Abstract

Introduction: Injection of micronized biomaterials into the pericardial space leverages bioinductive properties to enhance post-infarct cardiac repair. This less invasive, potentially bedside, approach enables early intervention. Micronized porcine small intestinal submucosal extracellular matrix (SIS-ECM) contains fibroblast growth factor 2 (FGF2) which reduce fibrosis and increase vasculogenesis. Hypothesis: Pericardial delivery of micronized SIS-ECM improves post-infarct cardiac function. It promotes a proangiogenic and antifibrotic fibroblast phenotype. Methods: Mice received coronary ligation (infarct) through an undisrupted pericardium followed by pericardial delivery of micronized SIS-ECM or saline control. Pressure-volume loops were at 28 days. Myocardial isolectin stain assessed small vessel density on confocal microscopy. Mouse 3T3 cell line fibroblasts in 3D collagen matrices were exposed to biomaterial-conditioned media or media control. Multiplex analyzed paracrine activity. Collagen gel contraction and MMP2 production assessed profibrotic phenotype. FGF2 inhibitor elucidated mechanism. Results: Mice receiving micronized SIS-ECM had lower ventricular stiffness (0.23±0.03 vs 0.39±0.05 mmHg/uL; p=0.01), higher ejection fraction (34.7±2.5 vs 26.9±2.8%; p<0.05) and higher stroke work (1510±138 vs 1066±152 μL/mmHg; p=0.04). The SIS-ECM group had higher normalized border zone isolectin mean fluorescence (0.82±0.04 vs 0.58±0.06; p=0.01). Micronized SIS-ECM attenuated collagen gel contraction (26±6 vs 56±5%; p=0.01) and MMP2 release (66±2 vs 83±3 ng/mL; p<0.01).
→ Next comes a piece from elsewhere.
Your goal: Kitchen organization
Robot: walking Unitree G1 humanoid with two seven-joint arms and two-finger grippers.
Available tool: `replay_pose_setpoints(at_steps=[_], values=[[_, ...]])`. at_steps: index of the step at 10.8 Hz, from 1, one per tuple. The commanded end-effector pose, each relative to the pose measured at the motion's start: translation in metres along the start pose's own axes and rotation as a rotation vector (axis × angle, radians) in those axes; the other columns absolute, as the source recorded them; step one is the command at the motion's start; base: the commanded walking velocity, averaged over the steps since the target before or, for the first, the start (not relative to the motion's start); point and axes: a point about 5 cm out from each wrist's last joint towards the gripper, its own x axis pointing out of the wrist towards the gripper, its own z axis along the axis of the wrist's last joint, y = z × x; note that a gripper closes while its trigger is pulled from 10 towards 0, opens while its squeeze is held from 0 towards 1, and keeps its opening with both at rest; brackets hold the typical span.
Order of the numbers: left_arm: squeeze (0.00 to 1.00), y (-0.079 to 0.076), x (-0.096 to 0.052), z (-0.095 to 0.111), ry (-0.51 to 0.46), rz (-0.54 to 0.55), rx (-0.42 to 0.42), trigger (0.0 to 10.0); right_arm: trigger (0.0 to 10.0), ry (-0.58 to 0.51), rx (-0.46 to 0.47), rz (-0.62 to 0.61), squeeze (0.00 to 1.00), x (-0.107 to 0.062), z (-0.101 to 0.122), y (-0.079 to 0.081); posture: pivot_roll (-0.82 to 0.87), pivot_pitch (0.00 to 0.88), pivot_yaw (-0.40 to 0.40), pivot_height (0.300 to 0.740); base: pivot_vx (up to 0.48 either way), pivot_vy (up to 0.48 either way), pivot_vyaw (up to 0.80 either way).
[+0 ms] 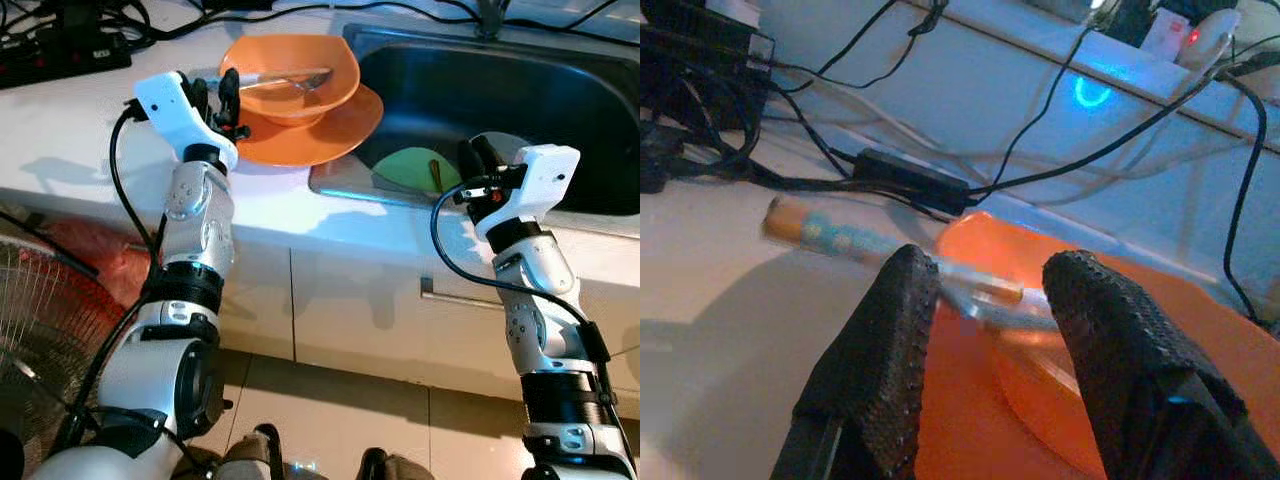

Micronized SIS-ECM increased fibroblast VEGF production (904±79 vs 628±25; pg/mL). FGF2 inhibitor negated biomaterial effects, increasing gel contraction (27.3±5.3 vs 11.0±0.5%; p=0.04; inhibitor vs no inhibitor) and MMP-2 release (141±8 vs 100±6 ng/mL; p=0.02). Conclusions: Pericardial injection of micronized SIS-ECM attenuates profibrotic fibroblast activity, increases release of angiogenic VEGF protein, increases vasculogenesis on isolectin staining, and preserves post-infarct cardiac function. This less invasive strategy facilitates early intervention to attenuate maladaptive post-infarct structural remodeling.